Flight Controller Synthesis Via Deep Reinforcement Learning

Traditional control methods are inadequate in many deployment settings involving control of Cyber-Physical Systems (CPS). In such settings, CPS controllers must operate and respond to unpredictable interactions, conditions, or failure modes. Dealing with such unpredictability requires the use of executive and cognitive control functions that allow for planning and reasoning. Motivated by the sport of drone racing, this dissertation addresses these concerns for state-of-the-art flight control by investigating the use of deep neural networks to bring essential elements of higher-level cognition for constructing low level flight controllers. This thesis reports on the development and release of an open source, full solution stack for building neuro-flight controllers. This stack consists of the methodology for constructing a multicopter digital twin for synthesize the flight controller unique to a specific aircraft, a tuning framework for implementing training environments (GymFC), and a firmware for the world's first neural network supported flight controller (Neuroflight). GymFC's novel approach fuses together the digital twinning paradigm for flight control training to provide seamless transfer to hardware. Additionally, this thesis examines alternative reward system functions as well as changes to the software environment to bridge the gap between the simulation and real world deployment environments. Work summarized in this thesis demonstrates that reinforcement learning is able to be leveraged for training neural network controllers capable, not only of maintaining stable flight, but also precision aerobatic maneuvers in real world settings. As such, this work provides a foundation for developing the next generation of flight control systems.

Neuroflight: Next Generation Flight Control Firmware

Little innovation has been made to low-level attitude flight control used by unmanned aerial vehicles, which still predominantly uses the classical PID controller. In this work we introduce Neuroflight, the first open source neuro-flight controller firmware. We present our toolchain for training a neural network in simulation and compiling it to run on embedded hardware. Challenges faced jumping from simulation to reality are discussed along with our solutions. Our evaluation shows the neural network can execute at over 2.67kHz on an Arm Cortex-M7 processor and flight tests demonstrate a quadcopter running Neuroflight can achieve stable flight and execute aerobatic maneuvers.
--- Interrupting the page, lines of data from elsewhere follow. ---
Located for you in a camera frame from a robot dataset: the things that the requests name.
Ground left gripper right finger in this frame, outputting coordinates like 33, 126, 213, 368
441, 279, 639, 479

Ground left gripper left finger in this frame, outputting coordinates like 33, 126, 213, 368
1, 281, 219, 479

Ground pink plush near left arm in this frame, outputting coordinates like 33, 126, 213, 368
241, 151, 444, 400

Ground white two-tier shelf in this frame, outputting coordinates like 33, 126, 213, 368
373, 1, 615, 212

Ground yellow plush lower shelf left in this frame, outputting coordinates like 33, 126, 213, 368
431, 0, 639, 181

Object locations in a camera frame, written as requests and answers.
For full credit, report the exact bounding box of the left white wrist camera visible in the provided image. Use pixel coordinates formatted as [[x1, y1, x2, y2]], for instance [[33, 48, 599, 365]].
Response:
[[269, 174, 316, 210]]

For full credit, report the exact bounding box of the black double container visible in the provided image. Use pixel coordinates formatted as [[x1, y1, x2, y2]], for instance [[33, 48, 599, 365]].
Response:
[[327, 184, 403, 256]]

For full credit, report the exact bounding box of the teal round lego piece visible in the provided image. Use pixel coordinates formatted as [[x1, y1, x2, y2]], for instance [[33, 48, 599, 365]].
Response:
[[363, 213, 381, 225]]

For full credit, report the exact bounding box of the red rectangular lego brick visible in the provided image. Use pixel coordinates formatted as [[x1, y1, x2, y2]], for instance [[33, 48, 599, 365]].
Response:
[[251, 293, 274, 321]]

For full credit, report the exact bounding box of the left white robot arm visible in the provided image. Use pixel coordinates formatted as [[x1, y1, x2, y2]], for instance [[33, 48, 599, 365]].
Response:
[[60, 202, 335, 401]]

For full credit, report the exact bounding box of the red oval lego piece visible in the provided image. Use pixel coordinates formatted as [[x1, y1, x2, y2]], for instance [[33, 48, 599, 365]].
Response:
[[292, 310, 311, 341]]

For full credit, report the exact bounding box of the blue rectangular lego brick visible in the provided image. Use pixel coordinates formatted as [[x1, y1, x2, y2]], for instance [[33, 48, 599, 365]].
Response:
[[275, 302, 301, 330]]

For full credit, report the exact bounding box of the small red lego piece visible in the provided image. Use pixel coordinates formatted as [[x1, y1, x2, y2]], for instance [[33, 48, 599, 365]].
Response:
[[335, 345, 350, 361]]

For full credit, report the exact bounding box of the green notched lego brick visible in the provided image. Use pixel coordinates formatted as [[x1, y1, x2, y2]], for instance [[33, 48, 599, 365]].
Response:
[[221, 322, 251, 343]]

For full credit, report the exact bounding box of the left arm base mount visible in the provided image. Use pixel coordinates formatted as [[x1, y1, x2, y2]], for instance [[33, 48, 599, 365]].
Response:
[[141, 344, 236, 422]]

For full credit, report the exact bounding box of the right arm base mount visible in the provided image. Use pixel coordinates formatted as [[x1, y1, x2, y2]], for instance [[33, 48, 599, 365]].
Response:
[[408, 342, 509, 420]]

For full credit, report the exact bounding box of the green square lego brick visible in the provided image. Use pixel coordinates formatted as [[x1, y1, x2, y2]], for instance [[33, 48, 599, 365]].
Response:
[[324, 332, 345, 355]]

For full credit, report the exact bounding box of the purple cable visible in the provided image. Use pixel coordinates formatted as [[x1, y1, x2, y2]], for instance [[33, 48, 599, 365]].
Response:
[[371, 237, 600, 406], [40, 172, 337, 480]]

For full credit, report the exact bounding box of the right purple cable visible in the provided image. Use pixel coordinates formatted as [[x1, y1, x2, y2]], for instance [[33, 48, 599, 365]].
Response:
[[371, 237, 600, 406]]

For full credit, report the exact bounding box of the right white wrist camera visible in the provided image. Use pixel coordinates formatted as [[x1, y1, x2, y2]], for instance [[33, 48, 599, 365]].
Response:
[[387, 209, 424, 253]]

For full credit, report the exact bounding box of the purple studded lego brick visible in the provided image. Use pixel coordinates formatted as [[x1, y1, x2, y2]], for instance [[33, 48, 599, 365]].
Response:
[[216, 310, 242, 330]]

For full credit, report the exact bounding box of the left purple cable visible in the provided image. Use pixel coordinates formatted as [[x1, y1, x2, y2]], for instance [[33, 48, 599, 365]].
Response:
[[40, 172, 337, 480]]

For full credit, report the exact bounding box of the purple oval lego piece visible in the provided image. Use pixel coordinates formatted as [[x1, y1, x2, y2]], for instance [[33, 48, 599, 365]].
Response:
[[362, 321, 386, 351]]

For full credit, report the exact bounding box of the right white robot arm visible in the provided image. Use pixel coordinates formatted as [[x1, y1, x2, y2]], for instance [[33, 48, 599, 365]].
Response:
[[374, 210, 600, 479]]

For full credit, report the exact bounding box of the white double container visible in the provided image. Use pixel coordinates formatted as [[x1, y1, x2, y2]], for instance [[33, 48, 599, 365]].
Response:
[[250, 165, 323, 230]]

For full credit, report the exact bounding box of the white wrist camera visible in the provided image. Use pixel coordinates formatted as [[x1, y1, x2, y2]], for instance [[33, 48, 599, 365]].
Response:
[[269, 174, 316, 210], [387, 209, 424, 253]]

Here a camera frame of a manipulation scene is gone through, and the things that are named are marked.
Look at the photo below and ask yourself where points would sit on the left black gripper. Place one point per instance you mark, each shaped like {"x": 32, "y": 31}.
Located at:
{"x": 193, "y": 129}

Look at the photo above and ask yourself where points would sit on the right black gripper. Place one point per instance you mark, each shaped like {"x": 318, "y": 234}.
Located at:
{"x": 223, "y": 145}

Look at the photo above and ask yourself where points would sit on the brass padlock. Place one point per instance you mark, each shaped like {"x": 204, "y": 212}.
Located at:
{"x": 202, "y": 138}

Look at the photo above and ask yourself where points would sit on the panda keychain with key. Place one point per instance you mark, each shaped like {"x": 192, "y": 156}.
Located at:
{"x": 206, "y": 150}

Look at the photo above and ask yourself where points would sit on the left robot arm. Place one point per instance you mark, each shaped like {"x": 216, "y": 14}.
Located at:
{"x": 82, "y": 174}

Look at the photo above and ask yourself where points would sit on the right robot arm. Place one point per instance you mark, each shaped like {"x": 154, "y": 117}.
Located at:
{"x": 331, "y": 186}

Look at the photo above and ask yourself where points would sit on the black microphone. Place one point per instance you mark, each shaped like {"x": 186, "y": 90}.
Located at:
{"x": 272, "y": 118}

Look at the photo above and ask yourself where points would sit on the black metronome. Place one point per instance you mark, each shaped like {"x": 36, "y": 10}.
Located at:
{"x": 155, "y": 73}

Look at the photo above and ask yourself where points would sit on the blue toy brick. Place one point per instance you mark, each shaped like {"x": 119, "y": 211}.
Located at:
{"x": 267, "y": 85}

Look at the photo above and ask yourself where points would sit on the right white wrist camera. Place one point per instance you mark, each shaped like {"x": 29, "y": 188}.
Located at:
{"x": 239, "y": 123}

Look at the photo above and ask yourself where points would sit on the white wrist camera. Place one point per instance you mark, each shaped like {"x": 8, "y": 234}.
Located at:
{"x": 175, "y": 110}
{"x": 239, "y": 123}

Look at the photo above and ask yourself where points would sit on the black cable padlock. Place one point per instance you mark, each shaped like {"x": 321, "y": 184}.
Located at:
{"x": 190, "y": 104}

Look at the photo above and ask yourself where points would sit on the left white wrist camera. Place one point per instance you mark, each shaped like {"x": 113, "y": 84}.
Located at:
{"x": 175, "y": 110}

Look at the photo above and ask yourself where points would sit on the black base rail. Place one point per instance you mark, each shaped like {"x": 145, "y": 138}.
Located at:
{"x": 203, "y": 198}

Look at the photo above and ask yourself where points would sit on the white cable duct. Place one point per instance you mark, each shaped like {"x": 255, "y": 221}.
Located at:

Reinforcement Learning for UAV Attitude Control

Autopilot systems are typically composed of an "inner loop" providing stability and control, while an "outer loop" is responsible for mission-level objectives, e.g. way-point navigation. Autopilot systems for UAVs are predominately implemented using Proportional, Integral Derivative (PID) control systems, which have demonstrated exceptional performance in stable environments. However more sophisticated control is required to operate in unpredictable, and harsh environments. Intelligent flight control systems is an active area of research addressing limitations of PID control most recently through the use of reinforcement learning (RL) which has had success in other applications such as robotics. However previous work has focused primarily on using RL at the mission-level controller. In this work, we investigate the performance and accuracy of the inner control loop providing attitude control when using intelligent flight control systems trained with the state-of-the-art RL algorithms, Deep Deterministic Gradient Policy (DDGP), Trust Region Policy Optimization (TRPO) and Proximal Policy Optimization (PPO). To investigate these unknowns we first developed an open-source high-fidelity simulation environment to train a flight controller attitude control of a quadrotor through RL. We then use our environment to compare their performance to that of a PID controller to identify if using RL is appropriate in high-precision, time-critical flight control.